Yet, before a physician can screen a patient, the patient must seek, or be guided to, help.

“Many of our patients actually self-identify,” says Shear. “We have two-minute radio ads that people hear and recognize themselves.” Patients also are referred to Shear’s program by their primary care provider, a psychologist or psychiatrist, or a member of the clergy.

Family members or other loved ones can also be the catalyst for seeking treatment. “We see cases where family or friends tell the patient that they can’t continue to support the patient’s behavior, and that it’s harming their relationship,” Shear says.

Relearning happiness

Shear and others have determined that patients experiencing prolonged grief generally do not respond to the types of treatments traditionally used to address depression and PTSD, and they have worked to establish a separate protocol for treating the condition. “The good news is that complicated grief patients have an immense capacity to heal and pull through,” Shear says.

Simon agrees. “It’s not a quick process, but it also won’t require a decade of psychotherapy,” she says.

Shear’s group developed a 16-week treatment protocol and tested it in three different National Institutes of Health-funded randomized controlled trials. The results were promising; on average, 70 percent of patients found relief from their grief.

portrait of Susan Block
Susan Block
 

In general, their treatment protocol focuses on helping people accept the reality of the loss and restore their capacity for well-being. This is achieved by working in seven main areas: accepting grief, managing emotions, envisioning a positive future, strengthening relationships, narrating the story of the death, living with reminders, and connecting with memories. Patients have weekly meetings with a trained therapist and are given activities to complete between sessions. There also are targeted procedures in each area, such as working on a long-term goal, inviting a family member or a friend to a session, or visiting places that hold grief-triggering reminders of their loss.

“These are healing milestones that mark progress,” says Shear.

The comfort of condolences

Despite the fact that prolonged grief is getting more recognition these days, there remains an overall lack of awareness of it in the medical community. Part of the problem, says Susan Block, an HMS professor of psychiatry and medicine and a member of the Department of Psychosocial Oncology and the Palliative Care Department at Dana-Farber Cancer Institute, is that grief is an issue that receives virtually no attention in medical school. “Grief is often considered outside the scope of practice by most physicians,” she says.

“The loss of the relationship with the physician may compound the family’s grief.”

Even medical students who receive some training in hospice and palliative care and are exposed to end-of-life issues have little exposure to grief, says Block.

“Some students may hear about bereavement when they encounter a patient who dies, but prolonged grief isn’t understood or treated as a separate entity,” she says. “And while some physicians make a phone call, write a note, or attend a memorial service, there is rarely further contact after the death. The loss of the relationship with the physician may compound the family’s grief.”

We do not have a system or a set of routine practices for caring for the bereaved, adds Block. This makes identifying a case of prolonged grief much less likely. “There should be a handoff from the deceased patient’s doctor to the survivor’s primary care doctor, but that really doesn’t happen,” says Block. “We need to consider this more at the systems level.”

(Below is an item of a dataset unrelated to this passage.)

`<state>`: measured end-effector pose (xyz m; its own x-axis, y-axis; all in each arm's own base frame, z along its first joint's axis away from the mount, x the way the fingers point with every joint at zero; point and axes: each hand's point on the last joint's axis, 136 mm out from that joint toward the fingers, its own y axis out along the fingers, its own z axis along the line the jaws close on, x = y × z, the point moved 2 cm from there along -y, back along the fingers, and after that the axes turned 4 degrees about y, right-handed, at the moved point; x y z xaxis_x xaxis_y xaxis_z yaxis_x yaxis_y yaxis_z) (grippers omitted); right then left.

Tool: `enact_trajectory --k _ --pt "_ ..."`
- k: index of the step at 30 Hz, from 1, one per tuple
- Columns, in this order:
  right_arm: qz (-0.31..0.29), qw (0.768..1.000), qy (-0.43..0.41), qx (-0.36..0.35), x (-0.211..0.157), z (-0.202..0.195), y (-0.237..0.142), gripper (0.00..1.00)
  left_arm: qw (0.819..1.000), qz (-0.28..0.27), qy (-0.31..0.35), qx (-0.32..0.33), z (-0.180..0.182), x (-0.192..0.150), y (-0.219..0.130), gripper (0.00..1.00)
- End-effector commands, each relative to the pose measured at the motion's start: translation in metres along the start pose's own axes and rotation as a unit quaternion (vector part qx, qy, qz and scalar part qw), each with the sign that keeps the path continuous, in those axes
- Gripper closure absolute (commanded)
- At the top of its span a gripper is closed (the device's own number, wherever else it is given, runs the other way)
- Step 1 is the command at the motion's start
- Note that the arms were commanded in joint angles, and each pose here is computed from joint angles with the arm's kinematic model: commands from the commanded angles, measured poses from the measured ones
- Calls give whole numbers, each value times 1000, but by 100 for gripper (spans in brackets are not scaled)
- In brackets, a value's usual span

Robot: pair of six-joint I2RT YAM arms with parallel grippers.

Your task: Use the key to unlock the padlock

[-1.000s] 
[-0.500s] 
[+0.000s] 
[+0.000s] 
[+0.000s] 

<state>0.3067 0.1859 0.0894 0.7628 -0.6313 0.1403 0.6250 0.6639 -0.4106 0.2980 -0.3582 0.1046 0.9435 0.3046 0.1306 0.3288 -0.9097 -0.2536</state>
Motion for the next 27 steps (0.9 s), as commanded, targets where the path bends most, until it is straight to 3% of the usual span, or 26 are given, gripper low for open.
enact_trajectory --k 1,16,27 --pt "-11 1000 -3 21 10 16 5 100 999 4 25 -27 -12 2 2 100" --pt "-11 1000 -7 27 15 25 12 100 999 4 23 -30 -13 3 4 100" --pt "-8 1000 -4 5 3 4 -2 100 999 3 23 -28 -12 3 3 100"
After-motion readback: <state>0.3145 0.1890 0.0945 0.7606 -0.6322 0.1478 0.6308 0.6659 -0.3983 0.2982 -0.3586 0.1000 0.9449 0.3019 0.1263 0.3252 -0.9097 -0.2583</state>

Simon would agree. “Ideally we would teach primary care physicians to check in about illness, mood, substance use, and basic functioning after a patient has lost a loved one,” she says.

At Dana-Farber, where upwards of 2,500 patients die each year, the institution has taken steps to send a letter of sympathy to a member of each deceased patient’s family and has provided physicians with training on how to write such letters to survivors. “It’s the only system-wide effort I know of,” adds Block. “Hospices do a good job of following up with families after a death and serve as a model for everyone else.”

Many physicians are grateful for guidance on how to construct such letters, says Block. “People, including doctors, often worry about saying the wrong thing to a bereaved person, or they aren’t aware of how incredibly powerful it can be to receive such a letter. I think that there is a growing recognition of the importance of this practice.”

This may be especially true now. “The pandemic has at least brought grief, including prolonged grief, into a space of better awareness,” Block says, “but bereavement care in general has been inadequate throughout the pandemic because the health care system has been overwhelmed.”

Light

For Jodi, time and professional help made a difference. She began to emerge from her cloud of grief after visiting an anxiety clinic where a practitioner diagnosed her state of prolonged grief and referred her to Shear’s structured program. Jodi made a full recovery and, in doing so, got her life back.

Amanda Loudin is a writer based in Maryland.

Images: K Mitch Hodge (top); Flynn Larsen (Simon); John Soares (Block)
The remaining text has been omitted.